Written by Music, Popdose Guides

Dave Steed takes the long journey through the odd career of the legendary Melvins.

EP: King Buzzo

Released: 1992

Label: Boner

So Lorax leaves and Joe Preston joins the group on bass and the first thing they do is their take on Kiss’ solo records from the ’70s. The King Buzzo record is the best out of the three solo records. Dale Nixon played drums, guitar and bass on this record and some thought that was Greg Ginn from Black Flag at first because that’s the name he used to record at various points. But Dale Nixon turned out to be uber fan and Nirvana drummer Dave Grohl.

“Isabella” is a fantastic little rock number led off by about a minute-and-a-half of just Dave’s drumming with a slight bit of feedback underneath before King Buzzo adds a ridiculously fuzzed out riff over top for the remainder of the tune.

Second tune, “Porg” is simply a repetitive machine-like beat with more feedback mixed in before one of the two guys hums, laughs, grunts, squeals and makes what would seem to be random noises for the last minute or so.

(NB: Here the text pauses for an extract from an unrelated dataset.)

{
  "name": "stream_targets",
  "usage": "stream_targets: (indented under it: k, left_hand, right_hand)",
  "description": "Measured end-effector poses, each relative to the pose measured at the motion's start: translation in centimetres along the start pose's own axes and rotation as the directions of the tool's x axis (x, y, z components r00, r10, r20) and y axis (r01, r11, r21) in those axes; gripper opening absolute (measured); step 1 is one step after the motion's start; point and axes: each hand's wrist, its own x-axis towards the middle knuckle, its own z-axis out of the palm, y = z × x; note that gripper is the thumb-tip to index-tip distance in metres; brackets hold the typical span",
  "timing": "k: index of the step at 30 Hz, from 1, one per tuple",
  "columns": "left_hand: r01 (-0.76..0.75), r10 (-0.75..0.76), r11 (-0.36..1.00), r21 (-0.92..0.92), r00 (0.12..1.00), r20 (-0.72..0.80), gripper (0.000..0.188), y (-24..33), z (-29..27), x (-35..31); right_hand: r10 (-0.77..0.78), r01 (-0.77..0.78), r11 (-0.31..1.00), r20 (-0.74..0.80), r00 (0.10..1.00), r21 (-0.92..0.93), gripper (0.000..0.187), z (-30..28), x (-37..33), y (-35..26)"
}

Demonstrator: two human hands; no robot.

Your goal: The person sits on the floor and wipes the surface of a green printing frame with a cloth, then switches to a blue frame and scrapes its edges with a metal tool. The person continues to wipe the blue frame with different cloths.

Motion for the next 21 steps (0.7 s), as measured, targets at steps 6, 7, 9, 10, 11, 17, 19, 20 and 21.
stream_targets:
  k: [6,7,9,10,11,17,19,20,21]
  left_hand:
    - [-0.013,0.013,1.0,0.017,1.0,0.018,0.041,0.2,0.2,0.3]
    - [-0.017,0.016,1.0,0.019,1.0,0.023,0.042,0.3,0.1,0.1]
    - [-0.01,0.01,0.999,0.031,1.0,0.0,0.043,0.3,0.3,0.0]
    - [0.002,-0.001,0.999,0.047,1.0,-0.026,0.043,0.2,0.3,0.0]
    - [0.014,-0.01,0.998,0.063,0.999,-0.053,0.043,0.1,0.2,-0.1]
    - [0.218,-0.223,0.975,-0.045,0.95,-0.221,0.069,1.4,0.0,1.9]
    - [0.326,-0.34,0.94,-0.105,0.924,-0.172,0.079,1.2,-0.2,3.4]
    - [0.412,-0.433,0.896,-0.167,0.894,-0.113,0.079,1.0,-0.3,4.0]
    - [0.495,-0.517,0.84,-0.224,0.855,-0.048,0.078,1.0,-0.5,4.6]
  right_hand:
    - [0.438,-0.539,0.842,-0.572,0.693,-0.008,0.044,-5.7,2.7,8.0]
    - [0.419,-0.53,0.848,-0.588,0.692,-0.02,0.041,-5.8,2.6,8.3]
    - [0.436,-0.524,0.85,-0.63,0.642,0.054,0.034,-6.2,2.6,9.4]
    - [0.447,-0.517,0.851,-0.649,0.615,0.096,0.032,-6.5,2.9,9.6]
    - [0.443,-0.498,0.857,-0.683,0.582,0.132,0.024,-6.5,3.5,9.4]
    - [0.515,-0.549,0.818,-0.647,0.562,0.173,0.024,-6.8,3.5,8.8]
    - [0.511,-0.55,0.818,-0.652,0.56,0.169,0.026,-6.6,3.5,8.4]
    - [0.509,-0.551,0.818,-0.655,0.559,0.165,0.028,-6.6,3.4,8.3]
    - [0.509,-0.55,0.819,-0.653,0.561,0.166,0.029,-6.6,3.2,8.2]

“Annum” starts slow and minimal, slowly building into an almost catchy pop tune, repeating that second a second time before following it with a jolting juxtaposition of heavy beats and subtle moments before ending on a quieter note.

The EP ends with “Skeeter” a tune that doesn’t even have King Buzzo on it at all. Grohl originally released the spoken word narrative on his Pocketwatch demo, Late!, released in 1990. A bit of an odd inclusion here, but a cool track and who knows, maybe it was put on simply as a thanks to Dave for playing on the disc.

“Isabella”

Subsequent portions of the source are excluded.